Mais c’est historiquement le cas.

La « maladie anglaise » a conduit Leeds United à se voir interdire de jouer au football en Europe en 1975 après que leurs fans se soient révoltés après un match contre le Bayern Munich. Il en va de même pour Man U en 1977. Et puis l’Union des associations européennes de football (UEFA) a interdit aux clubs de football anglais de concourir en Europe en 1985, à la suite de la mort de 39 fans de football, pour la plupart italiens, au stade du Heysel à Bruxelles dans un émeute provoquée par des hooligans anglais. Cette interdiction a duré jusqu’en 1990.

« Oui mais la chanson est sortie après ça. »

Oh, ça ne s’est pas arrêté. Lister tous les incidents rendrait cet article plus long qu’une chanson de Leonard Cohen. Mais repensez pas trop loin à l’Euro 2020 et aux attaques racistes et violentes qui ont suivi la défaite de l’Angleterre contre l’Italie en finale…

Au moins, cela a donné aux fans italiens l’opportunité de renverser la vapeur et de transformer « It’s coming home » en « It’s coming Rome ».

Catherine Ivill - Photo de piscine via AP
Une autre chanson, peut-être ?

Pour en revenir à nos jours, la neuvième édition du tournoi féminin a mis en évidence la croissance et la popularité du jeu féminin – et c’est quelque chose qu’il faut applaudir. C’était une joie à regarder et comportait une absence de comportement destructeur.

Les Lionnes étaient formidables et elles méritaient d’être dans cette finale. Ils auraient peut-être même mérité de gagner.

Cependant, lorsque votre chant national est malheureusement devenu a) une nuisance ; b) ridiculisé par les autres ; c) synonyme de comportement épouvantable ; et d) un albatros de chasse étant donné que l’Angleterre n’a remporté qu’un seul trophée international majeur, la Coupe du monde en 1966, et toujours pas de retour depuis la sortie de la chanson il y a 27 ans, il est temps pour un nouveau chant. Un meilleur chant. Et peut-être un qui ne capture pas l’expérience épuisante du pessimisme las.

Si les supporters anglais ne veulent pas changer le disque et abandonnons leur hymne bien-aimé, concluons au moins un accord pour le rendre plus agréable au goût.

Chaque fois qu’il est chanté, la ministre de l’Intérieur britannique Suella Braverman doit faire don d’un grand à un organisme de bienfaisance en guise de pénitence pour sa rhétorique raciste et ses politiques d’immigration ignobles.

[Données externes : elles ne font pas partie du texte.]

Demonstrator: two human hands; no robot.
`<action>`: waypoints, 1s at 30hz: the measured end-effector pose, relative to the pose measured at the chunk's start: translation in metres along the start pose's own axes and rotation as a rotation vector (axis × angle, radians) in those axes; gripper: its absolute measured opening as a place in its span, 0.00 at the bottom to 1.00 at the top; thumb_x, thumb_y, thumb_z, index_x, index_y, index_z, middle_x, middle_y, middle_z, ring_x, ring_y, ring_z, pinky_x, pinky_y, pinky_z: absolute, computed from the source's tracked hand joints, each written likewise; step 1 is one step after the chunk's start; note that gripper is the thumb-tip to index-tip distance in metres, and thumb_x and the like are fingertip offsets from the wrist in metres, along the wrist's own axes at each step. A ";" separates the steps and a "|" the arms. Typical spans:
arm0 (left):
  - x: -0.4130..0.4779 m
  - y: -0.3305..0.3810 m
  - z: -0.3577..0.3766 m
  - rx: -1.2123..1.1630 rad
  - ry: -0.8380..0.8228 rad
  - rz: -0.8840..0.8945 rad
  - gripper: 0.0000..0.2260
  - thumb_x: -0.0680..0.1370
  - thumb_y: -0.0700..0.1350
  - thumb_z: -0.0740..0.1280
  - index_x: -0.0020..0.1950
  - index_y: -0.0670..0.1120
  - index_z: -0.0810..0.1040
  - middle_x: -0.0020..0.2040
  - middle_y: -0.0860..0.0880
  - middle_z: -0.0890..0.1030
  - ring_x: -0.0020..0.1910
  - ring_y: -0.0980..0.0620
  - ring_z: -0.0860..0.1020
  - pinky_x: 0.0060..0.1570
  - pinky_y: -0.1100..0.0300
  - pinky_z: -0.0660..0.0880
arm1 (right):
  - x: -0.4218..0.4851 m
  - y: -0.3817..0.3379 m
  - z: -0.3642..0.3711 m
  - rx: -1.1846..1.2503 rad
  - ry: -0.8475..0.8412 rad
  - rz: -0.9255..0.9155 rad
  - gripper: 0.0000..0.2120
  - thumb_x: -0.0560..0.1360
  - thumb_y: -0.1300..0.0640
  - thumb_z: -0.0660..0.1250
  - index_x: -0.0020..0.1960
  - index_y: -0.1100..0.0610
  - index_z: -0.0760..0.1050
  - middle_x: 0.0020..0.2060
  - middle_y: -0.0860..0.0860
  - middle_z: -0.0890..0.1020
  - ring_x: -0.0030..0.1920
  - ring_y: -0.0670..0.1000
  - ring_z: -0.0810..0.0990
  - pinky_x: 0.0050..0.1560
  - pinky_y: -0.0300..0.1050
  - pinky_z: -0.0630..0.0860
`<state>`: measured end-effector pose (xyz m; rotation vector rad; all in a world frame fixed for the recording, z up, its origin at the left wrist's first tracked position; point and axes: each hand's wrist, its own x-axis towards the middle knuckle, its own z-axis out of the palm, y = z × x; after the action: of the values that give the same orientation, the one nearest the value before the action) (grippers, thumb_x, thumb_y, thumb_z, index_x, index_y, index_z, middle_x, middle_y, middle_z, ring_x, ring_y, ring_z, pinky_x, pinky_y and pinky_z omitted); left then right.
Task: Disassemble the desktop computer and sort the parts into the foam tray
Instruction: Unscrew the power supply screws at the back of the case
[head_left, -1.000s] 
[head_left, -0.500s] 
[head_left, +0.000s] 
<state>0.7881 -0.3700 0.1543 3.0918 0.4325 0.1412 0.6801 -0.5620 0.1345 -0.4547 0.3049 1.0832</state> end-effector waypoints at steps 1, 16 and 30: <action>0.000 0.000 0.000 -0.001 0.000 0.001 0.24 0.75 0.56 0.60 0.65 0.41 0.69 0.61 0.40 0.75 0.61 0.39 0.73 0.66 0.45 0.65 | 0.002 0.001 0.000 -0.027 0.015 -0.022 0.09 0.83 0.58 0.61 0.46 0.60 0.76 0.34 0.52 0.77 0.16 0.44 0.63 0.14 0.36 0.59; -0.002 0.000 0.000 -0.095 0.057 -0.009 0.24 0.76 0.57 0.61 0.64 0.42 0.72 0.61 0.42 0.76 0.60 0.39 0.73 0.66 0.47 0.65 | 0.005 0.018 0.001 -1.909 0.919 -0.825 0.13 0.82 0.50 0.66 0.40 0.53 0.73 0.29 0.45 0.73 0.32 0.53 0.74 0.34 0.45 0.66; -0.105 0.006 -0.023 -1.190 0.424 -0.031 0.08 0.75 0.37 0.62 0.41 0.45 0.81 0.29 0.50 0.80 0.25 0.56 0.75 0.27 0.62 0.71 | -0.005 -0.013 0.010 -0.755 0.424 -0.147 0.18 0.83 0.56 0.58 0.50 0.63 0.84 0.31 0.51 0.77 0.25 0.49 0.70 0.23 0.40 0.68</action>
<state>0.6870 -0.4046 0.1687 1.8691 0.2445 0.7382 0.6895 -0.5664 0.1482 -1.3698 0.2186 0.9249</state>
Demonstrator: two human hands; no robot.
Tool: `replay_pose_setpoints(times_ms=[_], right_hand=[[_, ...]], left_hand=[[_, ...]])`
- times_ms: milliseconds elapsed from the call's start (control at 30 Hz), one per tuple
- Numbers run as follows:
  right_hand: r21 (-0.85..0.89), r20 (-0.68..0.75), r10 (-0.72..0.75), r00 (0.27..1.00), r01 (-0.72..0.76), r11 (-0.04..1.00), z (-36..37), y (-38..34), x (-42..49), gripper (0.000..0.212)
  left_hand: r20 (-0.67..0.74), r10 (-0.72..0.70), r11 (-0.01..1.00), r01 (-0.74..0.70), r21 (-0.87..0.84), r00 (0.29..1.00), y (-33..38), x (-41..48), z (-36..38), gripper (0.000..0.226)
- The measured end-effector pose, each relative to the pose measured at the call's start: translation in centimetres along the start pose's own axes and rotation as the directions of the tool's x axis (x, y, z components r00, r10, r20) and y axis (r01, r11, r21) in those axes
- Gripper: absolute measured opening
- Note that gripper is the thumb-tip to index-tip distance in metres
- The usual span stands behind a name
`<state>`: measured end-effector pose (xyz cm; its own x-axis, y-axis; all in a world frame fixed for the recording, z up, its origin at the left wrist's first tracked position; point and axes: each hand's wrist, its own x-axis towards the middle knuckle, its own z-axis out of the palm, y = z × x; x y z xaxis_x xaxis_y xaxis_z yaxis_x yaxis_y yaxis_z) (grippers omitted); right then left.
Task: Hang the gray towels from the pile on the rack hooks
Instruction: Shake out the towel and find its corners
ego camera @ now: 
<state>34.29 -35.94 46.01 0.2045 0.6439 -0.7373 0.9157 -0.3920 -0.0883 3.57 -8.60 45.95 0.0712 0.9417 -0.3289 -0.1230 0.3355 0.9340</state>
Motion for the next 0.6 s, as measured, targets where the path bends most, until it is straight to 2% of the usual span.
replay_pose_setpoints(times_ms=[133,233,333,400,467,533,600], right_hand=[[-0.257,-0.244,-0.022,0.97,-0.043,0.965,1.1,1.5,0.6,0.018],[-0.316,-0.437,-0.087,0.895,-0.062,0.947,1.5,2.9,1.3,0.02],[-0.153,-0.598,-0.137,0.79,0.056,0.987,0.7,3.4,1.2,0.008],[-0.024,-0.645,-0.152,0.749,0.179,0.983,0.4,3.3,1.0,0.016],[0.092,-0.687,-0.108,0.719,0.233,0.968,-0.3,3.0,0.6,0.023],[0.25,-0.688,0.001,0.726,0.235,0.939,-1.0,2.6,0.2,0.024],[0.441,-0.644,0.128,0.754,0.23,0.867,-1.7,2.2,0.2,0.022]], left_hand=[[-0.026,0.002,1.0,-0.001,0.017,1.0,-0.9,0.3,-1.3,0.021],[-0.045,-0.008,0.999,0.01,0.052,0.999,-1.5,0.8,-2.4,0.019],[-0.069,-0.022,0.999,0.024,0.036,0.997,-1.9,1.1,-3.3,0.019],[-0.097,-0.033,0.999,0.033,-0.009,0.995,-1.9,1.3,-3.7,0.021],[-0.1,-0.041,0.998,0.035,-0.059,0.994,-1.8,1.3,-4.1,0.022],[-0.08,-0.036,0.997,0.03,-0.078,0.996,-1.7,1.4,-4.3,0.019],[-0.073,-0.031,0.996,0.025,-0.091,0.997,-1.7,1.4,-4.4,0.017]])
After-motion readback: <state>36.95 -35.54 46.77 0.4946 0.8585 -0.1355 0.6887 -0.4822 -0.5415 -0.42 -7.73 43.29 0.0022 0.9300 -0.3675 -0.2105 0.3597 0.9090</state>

Si Braverman ne joue pas au ballon, alors peut-être que le British Museum pourra rapatrier un artefact dans le pays où il a été volé à l’apogée de la colonisation du pays.

Si c’est trop demander, alors au moins les supporters anglais pour les prochains tournois internationaux de football pourraient prendre la Coupe du monde féminine de cette année comme exemple à suivre en termes de comportement à l’étranger.

Et peut-être arrêter de conserver les droits sur un jeu qu’ils ont si effrontément revendiqué.